From: Roger Oberholtzer
Subject: Re: [gpsd-users] gpsd and shared memory
Date: Fri, 2 Oct 2015 05:14:08 +0000



From: Jon Schlueter address@hidden

> Yes the shared memory segment is reasonable to read from but you probably want to add a bit of filtering and processing on top of the raw GPS data for best guess position, heading and trajectory.  GPS is know to drift and not be exact every measurement.  In a prior project we had a kalman filter on the GPS input along with IMU and if available wheel-mounted pulse transducer input to give a reasonable best guess location for the vehicle based on the information available.  If you don't want to go to that level then picking a value out of the stream is about as good as any other.  There are variations on this that can provide varying levels of accuracy for getting data out.  As a note the shared memory segment as well as the TCP Stream interface are designed to be read as input to a process that will filter and buffer/track the location info vs time.  If the GPS is running at 10 hz update, GPSD should be emitting them at the same frequency, there will be a little bit of delay but it should be less than the cycle.  What type of tolarance are you looking to get for matching up position with time/current vehicle position?

We use high-end receivers like the Applanix Pos/LV or the OxTS RT series. All these have an IMU (typically a 3-D gyroscope, inclinometer(s) and a wheel pulse transducer) and employ a Kahlman filter.  The GPS is the weakest data point in these systems. Some systems have multiple antennas as well. The OxTS units have a stated latency of a millisecond or so (I would have to check the docs again) from when the NMEA fix arrives into the OxTS and when a modified NMEA record from the Kahlman filter is emitted over the serial port. These units also provide a PPS, which we use. We use these rather precise locations in post-processing to locate data. The use I was referring to in my question was for an additional use of the data during collection.

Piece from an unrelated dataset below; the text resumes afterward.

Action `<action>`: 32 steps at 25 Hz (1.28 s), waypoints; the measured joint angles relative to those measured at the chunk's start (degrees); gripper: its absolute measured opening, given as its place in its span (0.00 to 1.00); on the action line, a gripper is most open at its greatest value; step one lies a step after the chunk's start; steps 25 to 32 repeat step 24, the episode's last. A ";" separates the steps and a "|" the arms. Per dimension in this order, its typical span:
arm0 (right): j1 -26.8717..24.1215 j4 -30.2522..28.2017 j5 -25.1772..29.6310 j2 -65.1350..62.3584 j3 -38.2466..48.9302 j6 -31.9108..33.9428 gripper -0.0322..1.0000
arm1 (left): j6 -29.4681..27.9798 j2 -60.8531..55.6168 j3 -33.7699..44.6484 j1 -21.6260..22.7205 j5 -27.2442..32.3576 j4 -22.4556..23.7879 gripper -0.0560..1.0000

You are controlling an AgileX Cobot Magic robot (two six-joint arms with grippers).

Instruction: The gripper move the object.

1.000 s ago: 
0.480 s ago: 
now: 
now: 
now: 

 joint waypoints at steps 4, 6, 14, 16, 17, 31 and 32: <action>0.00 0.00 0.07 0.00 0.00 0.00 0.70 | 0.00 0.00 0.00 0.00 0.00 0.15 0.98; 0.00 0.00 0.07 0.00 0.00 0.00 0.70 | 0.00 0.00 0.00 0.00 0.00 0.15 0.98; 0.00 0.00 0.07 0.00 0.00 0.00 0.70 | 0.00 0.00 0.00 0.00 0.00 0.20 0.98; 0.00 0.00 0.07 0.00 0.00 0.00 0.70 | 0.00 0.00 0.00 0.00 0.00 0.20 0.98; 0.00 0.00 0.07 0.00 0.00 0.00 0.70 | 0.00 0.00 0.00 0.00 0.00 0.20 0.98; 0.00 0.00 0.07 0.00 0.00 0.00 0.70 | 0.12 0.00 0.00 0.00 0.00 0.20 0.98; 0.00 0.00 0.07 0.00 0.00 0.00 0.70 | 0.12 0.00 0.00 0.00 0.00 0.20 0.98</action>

I think my only question now is how one would best determine if the shared memory changes while being read (since so many values cannot be written in an atomic fashion). A typical method is to read a value, and if it changes, read again. When there are multiple items to read, the value that is known to be written last can be used for this purpose. Is these any such 'this is always the value that gets written last' logic in the shared memory?

I realize that the D-Bus method would perhaps serialize this data. But I am trying to move the logic here so that I only explore the GPS data each meter. I would imagine that the D-Bus data arrives once for each NMEA record? In that case, I would not perhaps gain so very much from using the shared memory.